Immediately after removal, brains were immersed in a solution of 4% paraformaldehyde in 95 mM phosphate buffer (20 mM NaH2PO4, 75 mM Na2HPO4, pH 7.4) and fixed for 24 h with gentle agitation. The brains were cryoprotected by immersion in a gradient of 10, 20 and finally 30% sucrose in PBS. Fourteen micron sections were then cut on a cryostat and immunostained. Briefly, slides containing cut brain sections were rinsed with two washes in 1×PBS (137 mM NaCl, 2.7 mM KCl, 10 mM Na2HPO4, 2 mM KH2PO4, pH 7.4) and a final wash in 1×PBS+0.3% Triton X-100 (Sigma–Aldrich) to facilitate cell permeability. This was followed by a 60 min incubation in a blocking buffer that contained 1×PBS+0.3% Triton X-100+5% BSA (Sigma–Aldrich). The primary antibodies were incubated overnight at 4 °C: vimentin (Clone V9, Sigma–Aldrich; dilution 1:1000) and GFAP (ab4674, Abcam; dilution 1:1000). The following day, slides were washed in 1×PBS and then incubated with the secondary antibodies, respectively raised against the appropriate species and coupled to fluorescein (Vector Labs, Peterborough, Cambridgeshire, UK) at 1:1000 or Northern Lights637 (R&D Systems, Abingdon, Oxford, UK) at 1:2000 dilutions.
In situ hybridisation
Brains were extracted in the same manner as they were for cell cultures and immunohistochemistry but rapidly frozen on dry ice. In situ hybridisation was performed on 14 μm frozen sections of 10-day-old rat brain sections as described previously (Shearer et al. 2012). We used a 35S-labelled anti-sense riboprobe for the TSH receptor as described previously (Herwig et al. 2013). Following hybridisation, sections were apposed to film for 7 days.

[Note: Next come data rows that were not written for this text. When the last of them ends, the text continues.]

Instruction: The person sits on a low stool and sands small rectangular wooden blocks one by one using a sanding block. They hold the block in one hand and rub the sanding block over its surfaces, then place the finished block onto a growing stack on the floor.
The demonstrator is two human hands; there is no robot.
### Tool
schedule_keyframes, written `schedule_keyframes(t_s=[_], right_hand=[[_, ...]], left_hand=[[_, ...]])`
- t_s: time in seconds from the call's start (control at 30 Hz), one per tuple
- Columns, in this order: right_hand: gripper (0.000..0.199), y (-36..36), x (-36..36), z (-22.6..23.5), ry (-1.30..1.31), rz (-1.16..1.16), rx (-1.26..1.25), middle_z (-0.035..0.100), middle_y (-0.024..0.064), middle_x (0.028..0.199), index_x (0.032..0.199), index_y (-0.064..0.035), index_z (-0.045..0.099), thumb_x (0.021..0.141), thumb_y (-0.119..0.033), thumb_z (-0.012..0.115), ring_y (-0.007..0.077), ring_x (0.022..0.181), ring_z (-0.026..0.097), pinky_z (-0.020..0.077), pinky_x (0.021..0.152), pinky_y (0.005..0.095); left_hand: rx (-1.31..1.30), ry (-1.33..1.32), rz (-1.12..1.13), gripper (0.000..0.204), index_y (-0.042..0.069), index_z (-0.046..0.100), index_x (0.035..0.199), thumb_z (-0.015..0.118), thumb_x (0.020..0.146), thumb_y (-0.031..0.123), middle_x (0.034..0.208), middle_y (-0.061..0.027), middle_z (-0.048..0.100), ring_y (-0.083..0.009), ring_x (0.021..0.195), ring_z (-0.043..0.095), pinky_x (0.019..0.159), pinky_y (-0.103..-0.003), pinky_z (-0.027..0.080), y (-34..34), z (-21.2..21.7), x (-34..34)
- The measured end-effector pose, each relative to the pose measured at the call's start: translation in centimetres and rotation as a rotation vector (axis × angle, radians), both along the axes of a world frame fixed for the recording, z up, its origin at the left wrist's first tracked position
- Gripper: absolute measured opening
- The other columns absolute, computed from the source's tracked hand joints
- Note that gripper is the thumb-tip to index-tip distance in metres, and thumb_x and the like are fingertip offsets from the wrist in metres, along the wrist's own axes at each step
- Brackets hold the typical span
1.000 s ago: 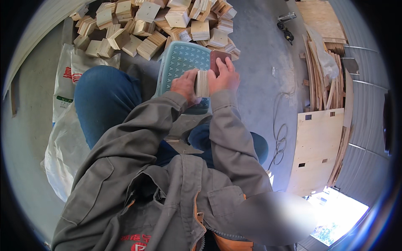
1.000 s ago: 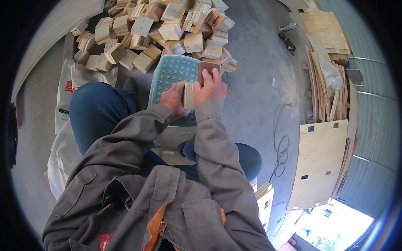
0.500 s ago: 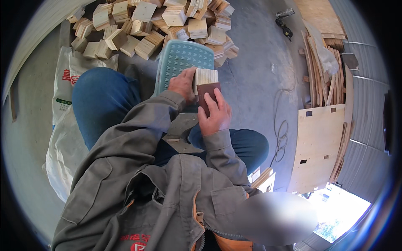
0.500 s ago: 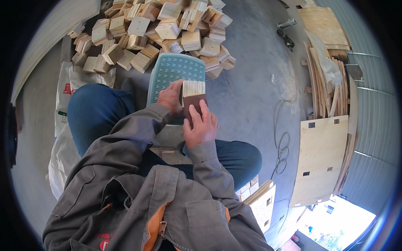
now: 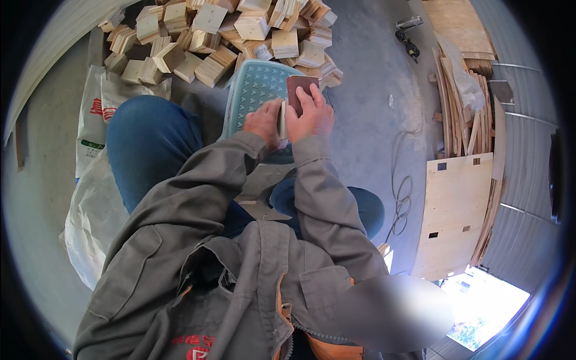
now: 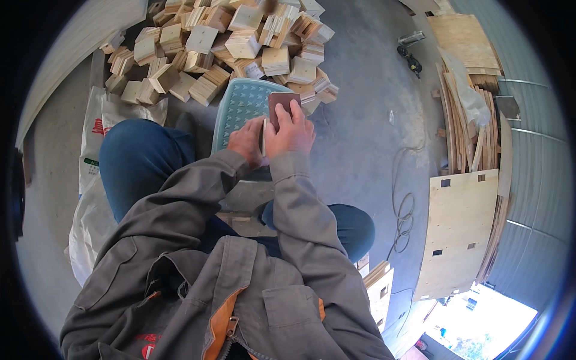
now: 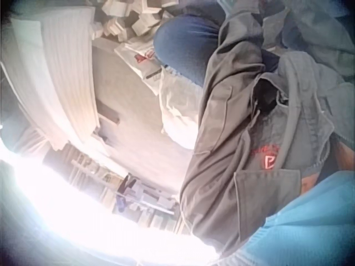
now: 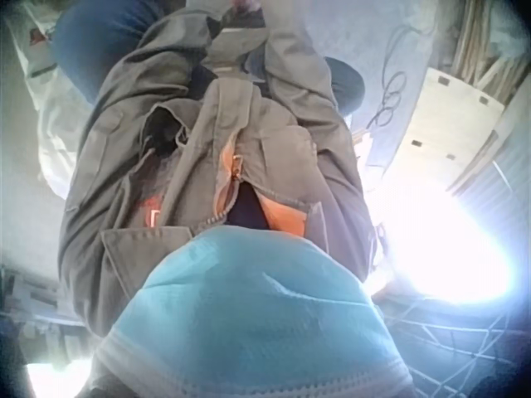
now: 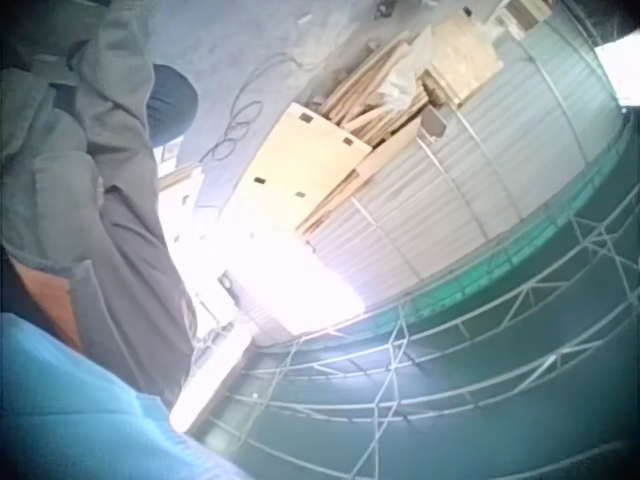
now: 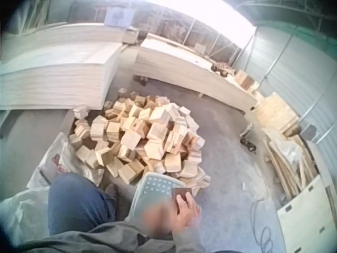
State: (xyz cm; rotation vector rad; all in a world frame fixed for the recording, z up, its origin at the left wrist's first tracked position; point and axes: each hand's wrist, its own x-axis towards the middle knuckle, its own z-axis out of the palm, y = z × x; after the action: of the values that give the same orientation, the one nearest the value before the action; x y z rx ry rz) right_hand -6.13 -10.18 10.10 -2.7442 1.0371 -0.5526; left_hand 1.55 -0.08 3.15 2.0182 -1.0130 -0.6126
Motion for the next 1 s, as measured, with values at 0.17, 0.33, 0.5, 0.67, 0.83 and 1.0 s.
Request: schedule_keyframes(t_s=[0.17, 0.33, 0.5, 0.67, 0.83, 1.0], right_hand=[[0.051, 2.6, -4.4, -0.2, -0.07, 0.129, 0.005, 0.057, 0.0111, 0.154, 0.133, -0.0165, 0.074, 0.083, -0.023, 0.081, 0.0374, 0.123, 0.059, 0.0457, 0.108, 0.0525], [0.053, 6.7, -9.9, 0.5, -0.048, 0.161, 0.05, 0.055, 0.0126, 0.155, 0.133, -0.0153, 0.074, 0.081, -0.019, 0.082, 0.0387, 0.122, 0.058, 0.0474, 0.106, 0.0524], [0.053, 7.1, -10.7, 1.2, -0.049, 0.152, 0.079, 0.056, 0.0122, 0.154, 0.132, -0.0159, 0.074, 0.079, -0.017, 0.082, 0.038, 0.122, 0.058, 0.0475, 0.106, 0.0519], [0.051, 4.4, -7.4, 0.5, -0.089, 0.152, 0.044, 0.058, 0.0103, 0.151, 0.13, -0.0163, 0.075, 0.079, -0.015, 0.082, 0.037, 0.123, 0.059, 0.0478, 0.106, 0.051], [0.047, -0.3, -1.5, -0.3, -0.087, 0.058, 0.015, 0.06, 0.0068, 0.15, 0.127, -0.0196, 0.077, 0.081, -0.02, 0.08, 0.0364, 0.123, 0.06, 0.0476, 0.108, 0.0495], [0.046, -2.0, 0.3, 0.3, 0.019, -0.02, 0.072, 0.06, 0.0063, 0.152, 0.128, -0.0209, 0.077, 0.082, -0.023, 0.08, 0.0367, 0.123, 0.061, 0.0478, 0.108, 0.0493]], left_hand=[[0.005, 0.026, 0.007, 0.098, 0.018, 0.042, 0.155, 0.09, 0.071, 0.03, 0.153, -0.011, 0.054, -0.032, 0.142, 0.054, 0.112, -0.051, 0.042, -0.1, -0.5, 0.2], [-0.014, -0.022, 0.006, 0.093, 0.017, 0.042, 0.155, 0.087, 0.077, 0.04, 0.15, -0.0143, 0.055, -0.035, 0.14, 0.055, 0.112, -0.051, 0.042, -0.1, -1.0, 0.1], [-0.025, -0.021, 0.001, 0.093, 0.016, 0.042, 0.155, 0.087, 0.078, 0.045, 0.149, -0.0161, 0.056, -0.0364, 0.139, 0.055, 0.112, -0.051, 0.042, -0.1, -0.9, 0.1], [-0.003, 0.01, 0.001, 0.095, 0.015, 0.042, 0.155, 0.088, 0.077, 0.041, 0.15, -0.0163, 0.056, -0.0359, 0.141, 0.054, 0.112, -0.051, 0.043, 0.1, -0.4, 0.4], [-0.003, 0.009, -0.02, 0.101, 0.016, 0.041, 0.155, 0.093, 0.07, 0.035, 0.149, -0.0152, 0.056, -0.0359, 0.139, 0.056, 0.111, -0.051, 0.044, 0.3, -0.1, 0.4], [-0.03, 0.013, -0.015, 0.103, 0.017, 0.042, 0.153, 0.095, 0.066, 0.034, 0.149, -0.0139, 0.057, -0.0359, 0.137, 0.056, 0.109, -0.051, 0.045, 0.1, 0.3, 0.2]])
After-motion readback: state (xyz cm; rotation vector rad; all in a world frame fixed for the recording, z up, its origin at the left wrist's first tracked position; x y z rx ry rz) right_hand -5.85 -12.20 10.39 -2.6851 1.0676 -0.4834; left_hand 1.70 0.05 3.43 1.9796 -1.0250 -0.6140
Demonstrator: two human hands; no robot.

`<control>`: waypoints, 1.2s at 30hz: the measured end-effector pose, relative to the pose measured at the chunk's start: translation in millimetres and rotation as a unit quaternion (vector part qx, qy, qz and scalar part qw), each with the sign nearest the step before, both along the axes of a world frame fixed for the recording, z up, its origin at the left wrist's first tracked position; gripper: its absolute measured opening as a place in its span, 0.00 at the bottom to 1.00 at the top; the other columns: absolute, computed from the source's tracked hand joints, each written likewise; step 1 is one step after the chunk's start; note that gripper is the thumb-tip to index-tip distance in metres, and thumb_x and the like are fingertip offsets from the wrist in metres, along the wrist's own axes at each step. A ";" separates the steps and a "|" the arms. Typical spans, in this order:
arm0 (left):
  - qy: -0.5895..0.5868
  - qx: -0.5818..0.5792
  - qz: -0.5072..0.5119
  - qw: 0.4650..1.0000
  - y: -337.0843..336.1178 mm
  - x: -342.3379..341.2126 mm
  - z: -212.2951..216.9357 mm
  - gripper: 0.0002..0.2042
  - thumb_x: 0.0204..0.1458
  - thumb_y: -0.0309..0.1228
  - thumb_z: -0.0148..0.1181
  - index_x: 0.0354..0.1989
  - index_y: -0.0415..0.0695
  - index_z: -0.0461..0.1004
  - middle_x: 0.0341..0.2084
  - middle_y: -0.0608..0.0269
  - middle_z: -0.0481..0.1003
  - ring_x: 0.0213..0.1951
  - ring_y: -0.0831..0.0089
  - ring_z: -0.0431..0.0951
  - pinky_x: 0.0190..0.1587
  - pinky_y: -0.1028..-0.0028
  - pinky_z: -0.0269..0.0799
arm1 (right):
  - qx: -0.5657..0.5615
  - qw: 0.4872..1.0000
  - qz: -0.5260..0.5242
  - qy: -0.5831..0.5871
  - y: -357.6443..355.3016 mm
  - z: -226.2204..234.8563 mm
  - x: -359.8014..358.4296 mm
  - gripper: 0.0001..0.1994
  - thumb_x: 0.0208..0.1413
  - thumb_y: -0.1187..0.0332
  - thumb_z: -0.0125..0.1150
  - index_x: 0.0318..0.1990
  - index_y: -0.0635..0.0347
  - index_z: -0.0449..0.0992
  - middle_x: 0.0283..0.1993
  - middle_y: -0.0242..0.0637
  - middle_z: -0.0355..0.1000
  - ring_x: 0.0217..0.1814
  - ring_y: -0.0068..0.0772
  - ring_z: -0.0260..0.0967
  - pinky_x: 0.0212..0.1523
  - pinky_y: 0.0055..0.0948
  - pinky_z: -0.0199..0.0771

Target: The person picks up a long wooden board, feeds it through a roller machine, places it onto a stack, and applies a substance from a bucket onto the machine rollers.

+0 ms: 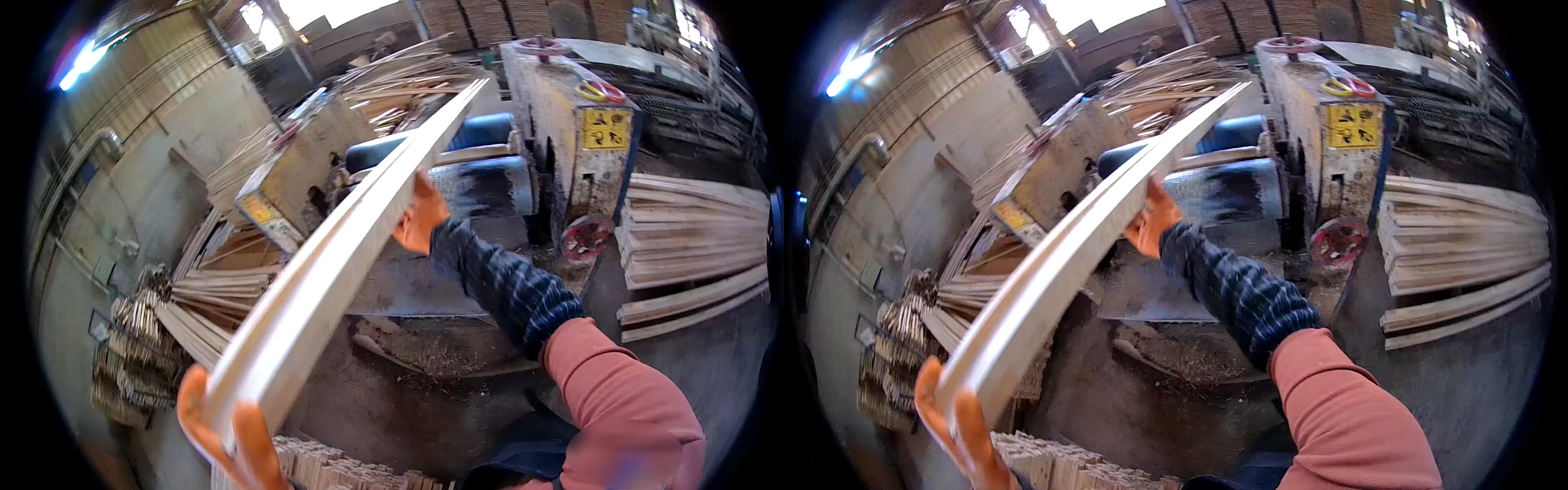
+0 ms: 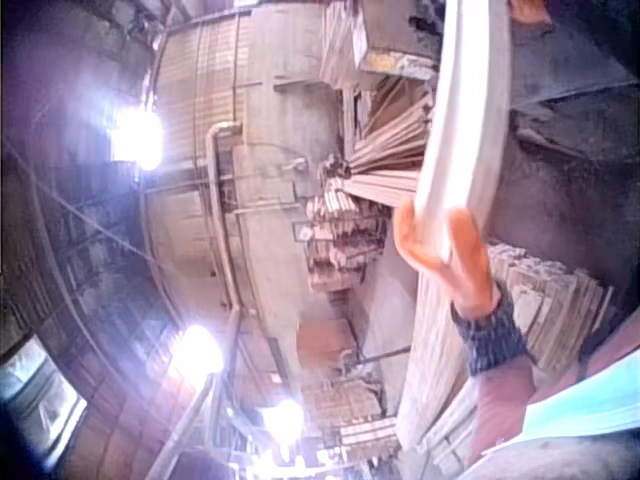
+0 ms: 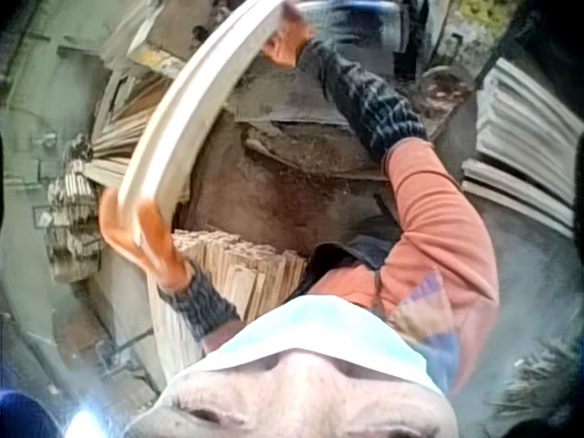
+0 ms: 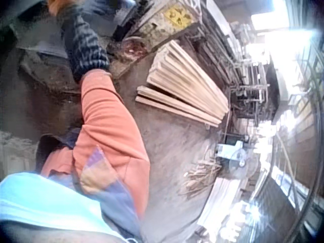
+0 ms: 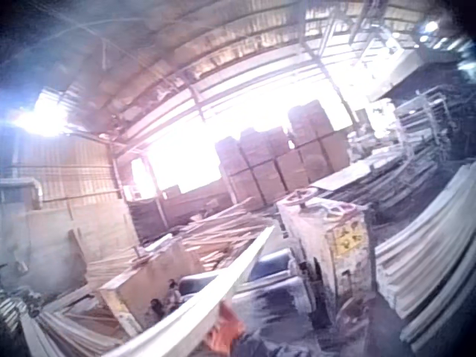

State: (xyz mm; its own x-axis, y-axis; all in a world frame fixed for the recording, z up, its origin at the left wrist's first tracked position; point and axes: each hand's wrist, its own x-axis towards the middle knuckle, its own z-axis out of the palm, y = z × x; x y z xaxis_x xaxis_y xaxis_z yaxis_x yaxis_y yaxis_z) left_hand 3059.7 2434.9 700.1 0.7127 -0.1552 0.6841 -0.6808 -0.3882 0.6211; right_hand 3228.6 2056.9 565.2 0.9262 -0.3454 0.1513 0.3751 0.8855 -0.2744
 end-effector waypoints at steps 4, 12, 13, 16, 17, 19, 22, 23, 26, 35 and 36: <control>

After cells reached confluence in the original flask, cultures were plated at a cell density of 100 000 cells/well in a 24-well plate. After a 48 h recovery period, followed by overnight serum deprivation (16 h), cells were rinsed with DMEM three times. Cells were then immediately treated with the appropriate conditions – DMEM only for controls, DMEM containing bovine TSH at 1, 10 and 100 IU/l or forskolin at 10 μM for 60 min – before the media was removed for the cAMP assay. A colorimetric ELISA (Arbor Assay, Ann Arbor, MI, USA) was used to detect egressed cAMP levels. The optical density was measured on a plate reader at 450 nm. Adenylate cyclase activation by TSH was performed in triplicate and in two independent experiments.
Primary tanycyte cell cultures were plated in a 60 mm petri dish at a density of 300 000 cells/dish and left to adhere and divide for 48 h. The cell cultures were then serum deprived for 16 h (overnight). The following morning, cells were rinsed three times with DMEM at 37 °C. Cells were then incubated for 5 min at 37 °C with DMEM only, bovine TSH in DMEM (1, 10 and 100 IU/l) or forskolin (10 μM). Where cells were pretreated with cholera toxin (Sigma–Aldrich) to inactivate adenylate cyclase, the toxin was added to the DMEM during the overnight serum deprivation at 200 ng/ml. Each treatment was performed in duplicate or triplicate, and the assay was performed twice.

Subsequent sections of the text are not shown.